# GOAL OF THE EXERCISE:
Only the pictures are to be left out; the listing itself is repeated exactly.

# RECORDED DATA:
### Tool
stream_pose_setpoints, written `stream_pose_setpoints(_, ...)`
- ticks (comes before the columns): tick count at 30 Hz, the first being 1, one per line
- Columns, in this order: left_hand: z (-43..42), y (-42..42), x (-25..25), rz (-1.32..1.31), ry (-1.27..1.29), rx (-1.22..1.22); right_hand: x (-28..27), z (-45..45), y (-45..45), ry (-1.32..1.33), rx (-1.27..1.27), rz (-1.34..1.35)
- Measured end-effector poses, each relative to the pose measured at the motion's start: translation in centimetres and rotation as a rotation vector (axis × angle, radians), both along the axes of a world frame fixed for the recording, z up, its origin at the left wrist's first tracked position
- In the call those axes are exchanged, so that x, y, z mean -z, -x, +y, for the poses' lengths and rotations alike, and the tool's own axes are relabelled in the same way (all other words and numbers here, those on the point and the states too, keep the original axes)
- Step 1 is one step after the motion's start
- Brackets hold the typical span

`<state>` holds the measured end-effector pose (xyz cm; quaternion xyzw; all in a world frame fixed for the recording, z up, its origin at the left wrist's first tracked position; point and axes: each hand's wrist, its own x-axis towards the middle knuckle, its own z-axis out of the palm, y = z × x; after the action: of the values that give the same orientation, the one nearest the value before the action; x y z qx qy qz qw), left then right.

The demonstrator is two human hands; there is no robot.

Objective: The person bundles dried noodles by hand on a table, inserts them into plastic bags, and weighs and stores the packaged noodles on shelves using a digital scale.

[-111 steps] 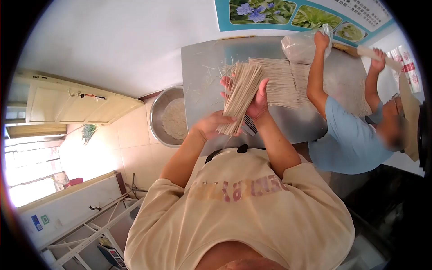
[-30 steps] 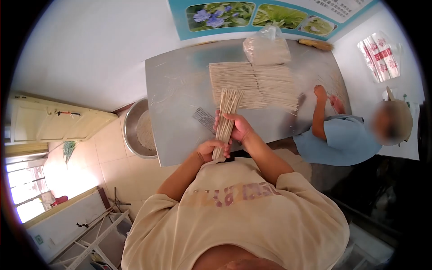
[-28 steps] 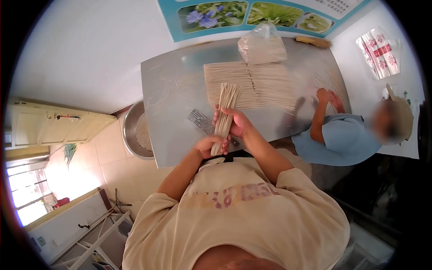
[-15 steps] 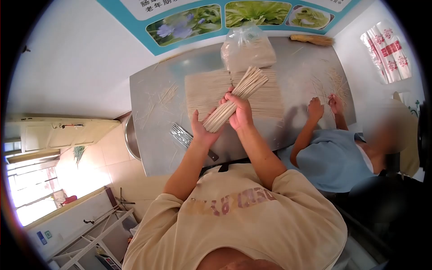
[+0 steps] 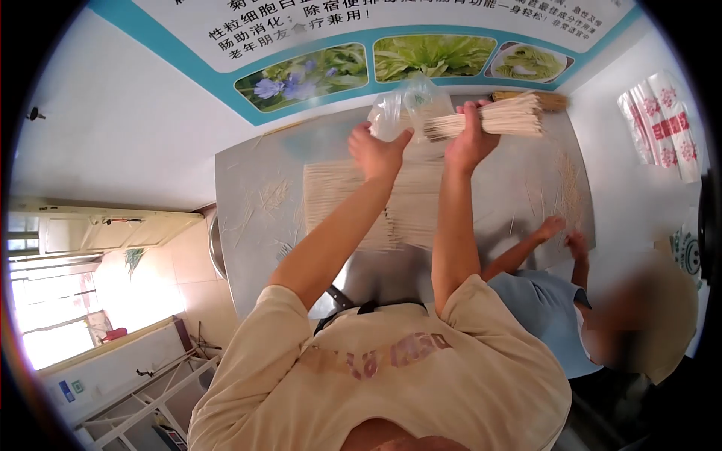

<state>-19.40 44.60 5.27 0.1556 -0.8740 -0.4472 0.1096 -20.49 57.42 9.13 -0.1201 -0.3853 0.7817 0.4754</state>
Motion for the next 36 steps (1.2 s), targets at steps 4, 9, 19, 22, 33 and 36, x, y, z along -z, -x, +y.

# WRITTEN ANSWER:
### Tool
stream_pose_setpoints, written `stream_pose_setpoints(_, ...)`
- ticks (comes before the columns): tick count at 30 Hz, the first being 1, one per line
- Columns, in this order: left_hand: z (-43..42), y (-42..42), x (-25..25), rz (-1.32..1.31), ry (-1.27..1.29), rx (-1.22..1.22); right_hand: x (-28..27), z (-45..45), y (-45..45), ry (-1.32..1.33), rx (-1.27..1.27), rz (-1.34..1.35)
- Measured end-effector poses, each relative to the pose measured at the motion's start: translation in centimetres and rotation as a rotation vector (axis × angle, radians), both along the axes of a world frame fixed for the recording, z up, its origin at the left wrist's first tracked position
- In the call those axes are exchanged, so that x, y, z mean -z, -x, +y, for the poses' lengths and rotations alike, and the tool's own axes are relabelled in the same way (all other words and numbers here, those on the point and the states too, keep the original axes)
- Step 1 is one step after the motion's start
- Brackets hold the typical span

`<state>` holds the measured end-effector pose (xyz cm; quaternion xyzw; all in a world frame fixed for the recording, z up, its origin at the left wrist's first tracked position; point and axes: each hand's wrist, its own x-axis towards the middle knuckle, its own z-axis out of the palm, y = z × x; after the action: of the values that give the same orientation, the one nearest the value before the action; x y z qx qy qz qw), left then right.

The demonstrator is two human hands; there is no robot.

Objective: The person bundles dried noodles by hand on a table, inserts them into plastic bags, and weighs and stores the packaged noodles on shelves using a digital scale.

[-111 steps] 
[-30 steps] 
[-28 steps] 
[-15 steps] 
[+0 steps] 

<state>-19.40 44.60 5.27 0.1556 -0.8740 -0.4472 0.1096 -20.49 57.42 9.13 -0.1201 -0.3853 0.7817 0.4754</state>
Motion for the next 36 steps (1.2 s), targets at steps 4, 9, 19, 22, 33 and 36, x, y, z along -z, -x, +y.

That concludes the answer to the exercise.